Observe that papaver somniferum grows quite well in several of the regional climates of North America, and that, absent the criminalization premium, heroin would cost little more than refined sugar. At bottom, it is just another processed agricultural commodity product. It's expensive because the law renders it rare, not because of any inherent difficulty of production.

This would have instantly shattered the opiates trade in Afghanistan and Pakistan. The black networks to which you refer would overnight forfeit their largest and most affluent single export market.

Unfortunately, that involves almost all of your (US) Afghan allies as well.

There are those who would say that the US has no Afghan allies, at least none of any durability. Per that line of reasoning, the strategy described would have left all of the Afghan factions to fight among themselves with diminished means for whatever crumbs remained of their formerly lucrative trade. Leaving very little energy for any sort of mischief outside of their own national borders.

--

Babak Makkinejad

All:

There were two things that really hurt Pakistan, in my opinion.

The first one was the military coup against the government of Zulfaqar Ali Bhutto and later his execution on dubious charges.

The second one was the deep involvement of Pakistan in the Afghanistan war in 1980s.

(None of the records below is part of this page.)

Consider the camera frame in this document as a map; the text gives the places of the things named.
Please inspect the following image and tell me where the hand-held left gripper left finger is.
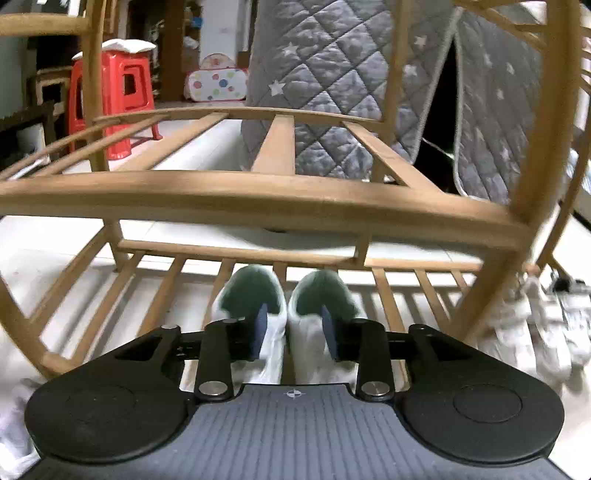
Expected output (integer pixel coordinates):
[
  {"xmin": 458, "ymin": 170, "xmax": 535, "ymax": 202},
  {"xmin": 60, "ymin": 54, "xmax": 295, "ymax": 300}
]
[{"xmin": 115, "ymin": 305, "xmax": 271, "ymax": 401}]

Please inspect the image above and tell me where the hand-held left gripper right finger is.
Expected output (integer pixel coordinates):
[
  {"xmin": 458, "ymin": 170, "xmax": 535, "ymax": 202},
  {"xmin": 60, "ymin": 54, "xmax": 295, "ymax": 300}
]
[{"xmin": 321, "ymin": 305, "xmax": 472, "ymax": 401}]

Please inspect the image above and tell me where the white sneaker green lining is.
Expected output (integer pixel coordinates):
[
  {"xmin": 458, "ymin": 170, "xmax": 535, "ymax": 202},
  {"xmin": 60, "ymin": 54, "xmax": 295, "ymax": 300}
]
[
  {"xmin": 287, "ymin": 270, "xmax": 370, "ymax": 385},
  {"xmin": 210, "ymin": 264, "xmax": 288, "ymax": 385}
]

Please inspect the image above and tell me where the wooden shoe rack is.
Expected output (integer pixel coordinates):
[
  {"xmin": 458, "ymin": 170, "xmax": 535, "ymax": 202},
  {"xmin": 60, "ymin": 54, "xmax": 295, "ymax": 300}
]
[{"xmin": 0, "ymin": 0, "xmax": 591, "ymax": 384}]

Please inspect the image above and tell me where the white grey velcro sneaker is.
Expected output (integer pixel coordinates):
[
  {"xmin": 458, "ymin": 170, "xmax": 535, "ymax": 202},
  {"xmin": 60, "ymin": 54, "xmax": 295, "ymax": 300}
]
[{"xmin": 551, "ymin": 272, "xmax": 591, "ymax": 324}]

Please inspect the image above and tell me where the polka dot play tent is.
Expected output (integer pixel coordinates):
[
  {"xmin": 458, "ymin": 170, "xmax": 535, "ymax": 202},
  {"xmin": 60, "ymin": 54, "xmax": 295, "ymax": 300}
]
[{"xmin": 184, "ymin": 53, "xmax": 250, "ymax": 102}]

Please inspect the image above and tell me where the red plastic stool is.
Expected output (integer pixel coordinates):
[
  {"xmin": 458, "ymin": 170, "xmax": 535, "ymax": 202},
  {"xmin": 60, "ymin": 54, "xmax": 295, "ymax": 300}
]
[{"xmin": 67, "ymin": 48, "xmax": 163, "ymax": 161}]

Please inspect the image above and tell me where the dark wooden cabinet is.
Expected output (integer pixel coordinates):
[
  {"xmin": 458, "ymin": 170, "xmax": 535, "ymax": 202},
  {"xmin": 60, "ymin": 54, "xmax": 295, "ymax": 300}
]
[{"xmin": 0, "ymin": 102, "xmax": 56, "ymax": 167}]

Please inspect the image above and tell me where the white folded cloth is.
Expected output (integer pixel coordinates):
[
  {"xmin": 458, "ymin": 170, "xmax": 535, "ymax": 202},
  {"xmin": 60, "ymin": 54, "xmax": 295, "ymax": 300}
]
[{"xmin": 71, "ymin": 39, "xmax": 157, "ymax": 61}]

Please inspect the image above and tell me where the small wooden stool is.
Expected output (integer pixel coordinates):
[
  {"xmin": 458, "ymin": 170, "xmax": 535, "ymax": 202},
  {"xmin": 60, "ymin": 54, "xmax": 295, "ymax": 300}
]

That war corrupted and militarized the already precarious NorthWest Frontier Province.

These were self-inflicted wounds by Punjabi military and political elite on the rest of Pakistan; as far as I could determine.

These two wounds significantly and negatively have affected the Paksitani polity.

Twnety two years ago, Karachi was a safe city; now it is a dangerous city for Paksitanis and foreigners (including Muslims) alike.

As I have written before, outside of the Concert of the Middle East idea, I cannot find any plausible positive vision of the future for the area between Hindu Kush Mountains to the Atlantic Ocean - inhabited by Muslim people.

Clifford Kiracofe

From the conservative Telegraph (London):

"Former Pakistani prime minister Benazir Bhutto plans to purge her country's intelligence services of hundreds of rogue agents suspected of supporting Islamic terrorism, The Sunday Telegraph has learnt..."

"Foremost in her sights if she returns to power will be the notorious Inter Services Intelligence (ISI), the secretive "state within the state" that is blamed for orchestrating much of the terrorist violence convulsing Pakistan and neighbouring Afghanistan."
http://www.telegraph.co.uk/news/main.jhtml?xml=/news/2007/10/21/wpak121.xml

And the heroin trade? And the Taliban? And the terrorist operations against India? etc.

"That nightmare is a fundamentalist takeover, which would be truly terrifying. Pakistan has nuclear bombs: in the hands of an Islamist government, they constitute a terrifying threat....Politics is at the root of much of the poverty. Corruption remains endemic among government officials. State-funded education is a disaster, with thousands of teachers who never teach collecting salaries, and hundreds of school buildings being left derelict.
If many Pakistanis are now sending their children to the madrassa schools that teach an aggressively Islamist message, it is because that is all there is."

http://www.telegraph.co.uk/opinion/main.jhtml?xml=/opinion/2007/10/21/dl2102.xml

Seems to me the future is in the Saudi (and other) sponsored fundamentalist Wahhabi madrassas not to mention the "reportedly" penetrated (by fundamentalists) military establishment.

There have been those inside the Beltway who have fantasized about a secular "Turkey" model for Pakistan....

Martin K

Marquer: The legalization of heroin has been a pet-peeve of mine for 15 years. It frees resources from policing that can be used for treatment, it more or less completely stops the spreading of the disease since there will be no reason to push, and it takes away the foundations of the largest superpower in the World, organized crime.